Whatever appears in the records, retype it exactly, except for the pictures.

·····

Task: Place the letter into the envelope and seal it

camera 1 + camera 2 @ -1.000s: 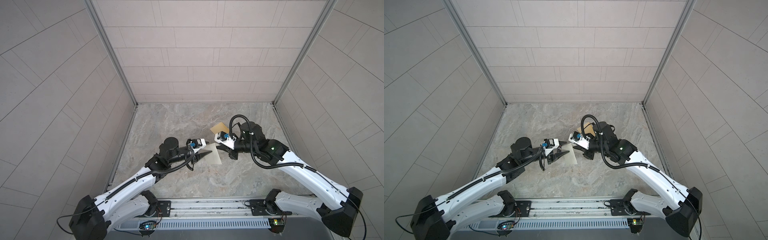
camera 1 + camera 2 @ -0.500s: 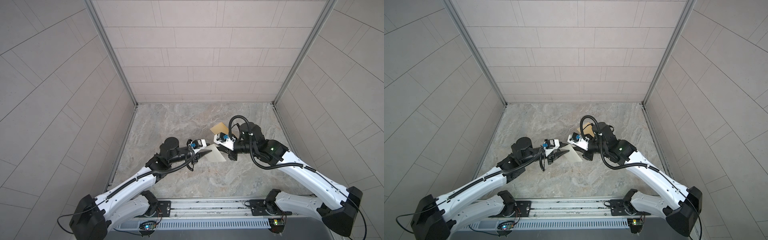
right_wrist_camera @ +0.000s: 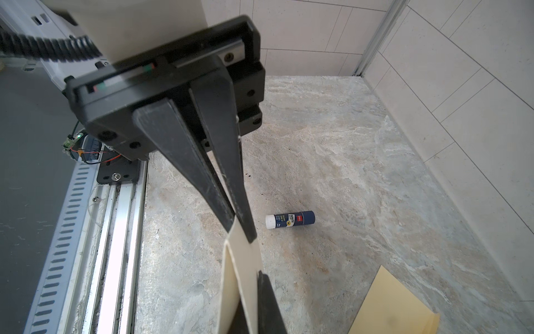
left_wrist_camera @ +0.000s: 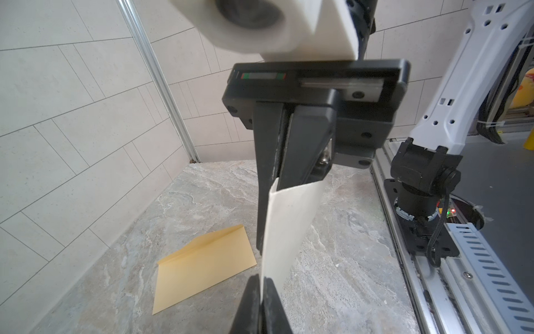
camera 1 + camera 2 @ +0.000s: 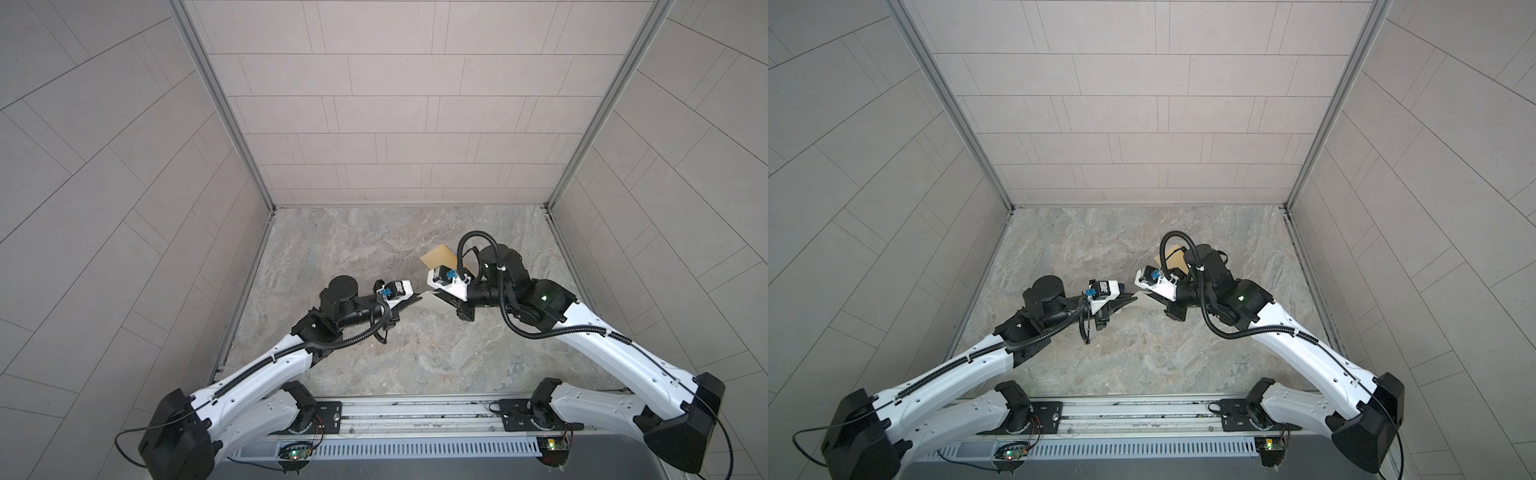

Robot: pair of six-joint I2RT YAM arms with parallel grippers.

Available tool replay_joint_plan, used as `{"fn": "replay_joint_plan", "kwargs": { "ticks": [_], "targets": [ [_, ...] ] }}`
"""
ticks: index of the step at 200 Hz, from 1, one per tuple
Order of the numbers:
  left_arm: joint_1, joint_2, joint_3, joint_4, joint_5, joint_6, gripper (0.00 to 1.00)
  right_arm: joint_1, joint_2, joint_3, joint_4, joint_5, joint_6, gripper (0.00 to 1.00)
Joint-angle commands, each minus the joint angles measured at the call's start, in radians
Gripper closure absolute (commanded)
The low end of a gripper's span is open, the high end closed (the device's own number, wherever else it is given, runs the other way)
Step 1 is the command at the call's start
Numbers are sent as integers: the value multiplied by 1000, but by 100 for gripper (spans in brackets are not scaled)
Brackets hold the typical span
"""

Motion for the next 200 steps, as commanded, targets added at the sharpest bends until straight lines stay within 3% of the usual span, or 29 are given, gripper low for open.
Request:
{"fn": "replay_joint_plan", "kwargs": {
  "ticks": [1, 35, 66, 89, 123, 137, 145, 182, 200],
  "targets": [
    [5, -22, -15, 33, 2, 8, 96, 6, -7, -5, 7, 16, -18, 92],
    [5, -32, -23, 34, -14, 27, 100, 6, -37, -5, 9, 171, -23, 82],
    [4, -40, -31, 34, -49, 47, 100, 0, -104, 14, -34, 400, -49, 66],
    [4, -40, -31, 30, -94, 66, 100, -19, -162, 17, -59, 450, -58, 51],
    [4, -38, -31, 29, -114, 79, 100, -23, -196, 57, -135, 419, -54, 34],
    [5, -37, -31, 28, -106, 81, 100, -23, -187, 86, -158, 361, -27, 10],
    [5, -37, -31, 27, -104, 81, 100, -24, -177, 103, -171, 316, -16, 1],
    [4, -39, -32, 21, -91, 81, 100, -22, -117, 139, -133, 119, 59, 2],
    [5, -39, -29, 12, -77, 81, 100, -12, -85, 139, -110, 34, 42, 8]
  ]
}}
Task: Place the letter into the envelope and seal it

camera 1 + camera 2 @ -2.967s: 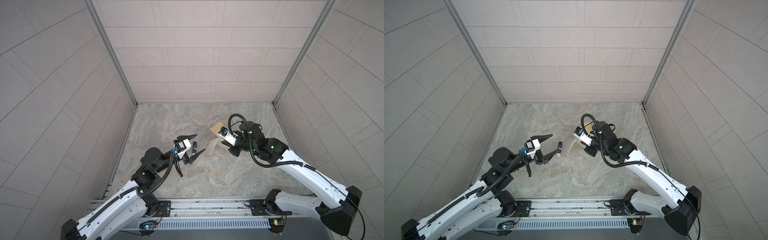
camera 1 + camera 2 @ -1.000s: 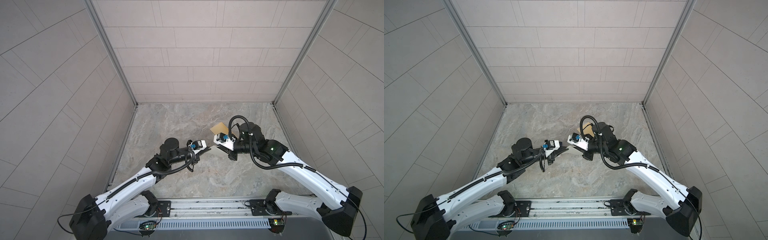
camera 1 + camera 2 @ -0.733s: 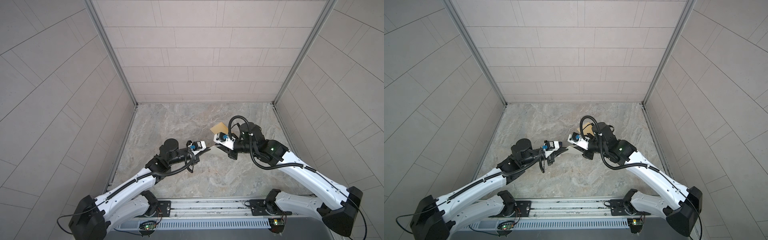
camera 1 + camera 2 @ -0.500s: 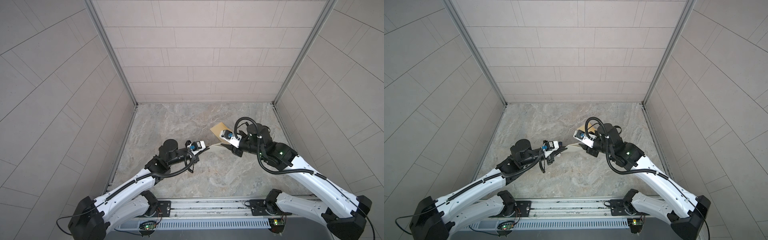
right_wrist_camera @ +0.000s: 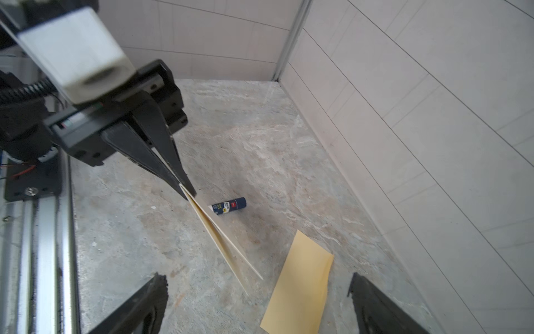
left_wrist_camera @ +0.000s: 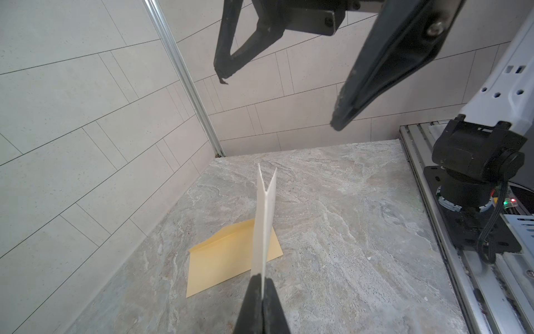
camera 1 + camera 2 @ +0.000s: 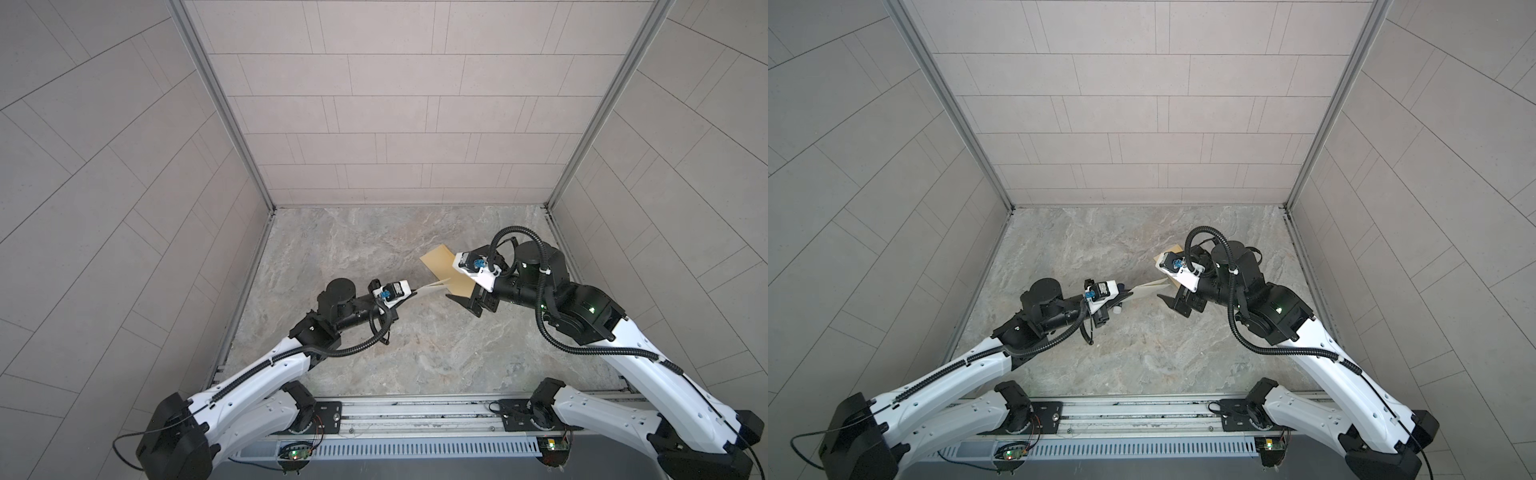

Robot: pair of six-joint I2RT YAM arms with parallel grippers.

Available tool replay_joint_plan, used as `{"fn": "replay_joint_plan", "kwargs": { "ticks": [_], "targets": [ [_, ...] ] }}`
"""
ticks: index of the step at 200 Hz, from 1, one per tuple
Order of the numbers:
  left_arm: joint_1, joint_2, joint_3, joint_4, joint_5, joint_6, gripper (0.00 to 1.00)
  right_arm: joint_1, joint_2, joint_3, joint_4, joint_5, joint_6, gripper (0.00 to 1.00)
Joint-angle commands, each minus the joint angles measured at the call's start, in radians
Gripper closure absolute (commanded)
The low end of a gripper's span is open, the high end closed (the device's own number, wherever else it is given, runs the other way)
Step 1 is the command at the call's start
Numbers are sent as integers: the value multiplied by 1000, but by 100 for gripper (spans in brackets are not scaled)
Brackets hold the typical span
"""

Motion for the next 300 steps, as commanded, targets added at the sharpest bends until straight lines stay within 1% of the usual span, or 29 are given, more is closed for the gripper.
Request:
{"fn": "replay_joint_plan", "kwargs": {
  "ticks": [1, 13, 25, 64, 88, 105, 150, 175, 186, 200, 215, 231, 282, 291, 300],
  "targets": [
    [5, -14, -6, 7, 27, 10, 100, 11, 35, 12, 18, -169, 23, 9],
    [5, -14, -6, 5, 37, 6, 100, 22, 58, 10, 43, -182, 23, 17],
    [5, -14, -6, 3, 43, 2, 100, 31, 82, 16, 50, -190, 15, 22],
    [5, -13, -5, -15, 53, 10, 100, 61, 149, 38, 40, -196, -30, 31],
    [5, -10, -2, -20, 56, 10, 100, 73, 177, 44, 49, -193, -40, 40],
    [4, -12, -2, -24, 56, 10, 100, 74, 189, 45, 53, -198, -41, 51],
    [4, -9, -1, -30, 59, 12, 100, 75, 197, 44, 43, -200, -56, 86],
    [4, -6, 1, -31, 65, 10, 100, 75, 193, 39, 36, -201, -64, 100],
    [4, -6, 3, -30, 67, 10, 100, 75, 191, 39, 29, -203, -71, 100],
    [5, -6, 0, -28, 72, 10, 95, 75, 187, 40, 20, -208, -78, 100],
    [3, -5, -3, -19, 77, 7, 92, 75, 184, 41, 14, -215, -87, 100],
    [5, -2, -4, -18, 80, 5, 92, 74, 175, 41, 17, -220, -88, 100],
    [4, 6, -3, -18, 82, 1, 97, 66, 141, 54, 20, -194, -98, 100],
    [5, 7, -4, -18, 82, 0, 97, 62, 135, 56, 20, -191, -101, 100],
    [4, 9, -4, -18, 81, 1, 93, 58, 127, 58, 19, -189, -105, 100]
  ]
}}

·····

### Solution to this exercise
Task: Place the letter into the envelope and seal it

camera 1 + camera 2 @ -1.000s: 
camera 1 + camera 2 @ -0.500s: 
right_wrist_camera @ +0.000s: 
left_wrist_camera @ +0.000s: 
camera 1 + camera 2 @ +0.000s: 

Robot: pair of six-joint I2RT YAM arms with parallel grippers.

Available tool replay_joint_plan, used as `{"fn": "replay_joint_plan", "kwargs": { "ticks": [_], "targets": [ [_, ...] ] }}`
"""
ticks: index of the step at 200 Hz, from 1, one per tuple
Order of the numbers:
  left_arm: joint_1, joint_2, joint_3, joint_4, joint_5, joint_6, gripper (0.00 to 1.00)
  right_arm: joint_1, joint_2, joint_3, joint_4, joint_5, joint_6, gripper (0.00 to 1.00)
Joint-angle commands, each minus the joint angles measured at the call's start, in radians
Gripper closure absolute (commanded)
The low end of a gripper's span is open, the high end closed (the device's own number, wherever else it is given, runs the other way)
Step 1 is the command at the call's start
Numbers are sent as integers: the value multiplied by 1000, but by 100 for gripper (spans in brackets are not scaled)
Brackets hold the typical span
"""

Motion for the next 200 steps, as commanded, targets added at the sharpest bends until straight lines stay within 3% of the usual span, or 29 are given, gripper low for open.
Request:
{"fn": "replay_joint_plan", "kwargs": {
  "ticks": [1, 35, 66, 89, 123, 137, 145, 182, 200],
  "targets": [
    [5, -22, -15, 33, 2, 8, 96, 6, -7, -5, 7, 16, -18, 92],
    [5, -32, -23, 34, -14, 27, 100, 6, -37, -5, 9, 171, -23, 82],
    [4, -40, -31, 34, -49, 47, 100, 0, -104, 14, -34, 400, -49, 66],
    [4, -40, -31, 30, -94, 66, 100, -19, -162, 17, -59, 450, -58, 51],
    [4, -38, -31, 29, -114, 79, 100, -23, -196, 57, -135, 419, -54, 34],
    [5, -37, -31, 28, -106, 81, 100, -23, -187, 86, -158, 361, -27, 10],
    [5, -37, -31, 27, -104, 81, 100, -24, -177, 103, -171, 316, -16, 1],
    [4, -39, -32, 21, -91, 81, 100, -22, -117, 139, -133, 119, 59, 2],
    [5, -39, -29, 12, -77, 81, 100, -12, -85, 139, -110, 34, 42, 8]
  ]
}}
Task: Place the letter into the envelope and seal it

camera 1 + camera 2 @ -2.967s: 
camera 1 + camera 2 @ -1.000s: 
camera 1 + camera 2 @ -0.733s: 
camera 1 + camera 2 @ -0.500s: 
right_wrist_camera @ +0.000s: 
left_wrist_camera @ +0.000s: 
camera 1 + camera 2 @ +0.000s: 

Robot: pair of six-joint I2RT YAM arms with parallel grippers.

Available tool replay_joint_plan, used as `{"fn": "replay_joint_plan", "kwargs": { "ticks": [_], "targets": [ [_, ...] ] }}`
"""
ticks: index of the step at 200 Hz, from 1, one per tuple
Order of the numbers:
  left_arm: joint_1, joint_2, joint_3, joint_4, joint_5, joint_6, gripper (0.00 to 1.00)
  right_arm: joint_1, joint_2, joint_3, joint_4, joint_5, joint_6, gripper (0.00 to 1.00)
Joint-angle commands, each minus the joint angles measured at the call's start, in radians
Gripper closure absolute (commanded)
The low end of a gripper's span is open, the high end closed (the device's own number, wherever else it is given, runs the other way)
Step 1 is the command at the call's start
Numbers are sent as integers: the value multiplied by 1000, but by 100 for gripper (spans in brackets are not scaled)
Brackets hold the typical span
"""

Motion for the next 300 steps, as commanded, targets added at the sharpest bends until straight lines stay within 1% of the usual span, or 29 are given, more is closed for the gripper.
Request:
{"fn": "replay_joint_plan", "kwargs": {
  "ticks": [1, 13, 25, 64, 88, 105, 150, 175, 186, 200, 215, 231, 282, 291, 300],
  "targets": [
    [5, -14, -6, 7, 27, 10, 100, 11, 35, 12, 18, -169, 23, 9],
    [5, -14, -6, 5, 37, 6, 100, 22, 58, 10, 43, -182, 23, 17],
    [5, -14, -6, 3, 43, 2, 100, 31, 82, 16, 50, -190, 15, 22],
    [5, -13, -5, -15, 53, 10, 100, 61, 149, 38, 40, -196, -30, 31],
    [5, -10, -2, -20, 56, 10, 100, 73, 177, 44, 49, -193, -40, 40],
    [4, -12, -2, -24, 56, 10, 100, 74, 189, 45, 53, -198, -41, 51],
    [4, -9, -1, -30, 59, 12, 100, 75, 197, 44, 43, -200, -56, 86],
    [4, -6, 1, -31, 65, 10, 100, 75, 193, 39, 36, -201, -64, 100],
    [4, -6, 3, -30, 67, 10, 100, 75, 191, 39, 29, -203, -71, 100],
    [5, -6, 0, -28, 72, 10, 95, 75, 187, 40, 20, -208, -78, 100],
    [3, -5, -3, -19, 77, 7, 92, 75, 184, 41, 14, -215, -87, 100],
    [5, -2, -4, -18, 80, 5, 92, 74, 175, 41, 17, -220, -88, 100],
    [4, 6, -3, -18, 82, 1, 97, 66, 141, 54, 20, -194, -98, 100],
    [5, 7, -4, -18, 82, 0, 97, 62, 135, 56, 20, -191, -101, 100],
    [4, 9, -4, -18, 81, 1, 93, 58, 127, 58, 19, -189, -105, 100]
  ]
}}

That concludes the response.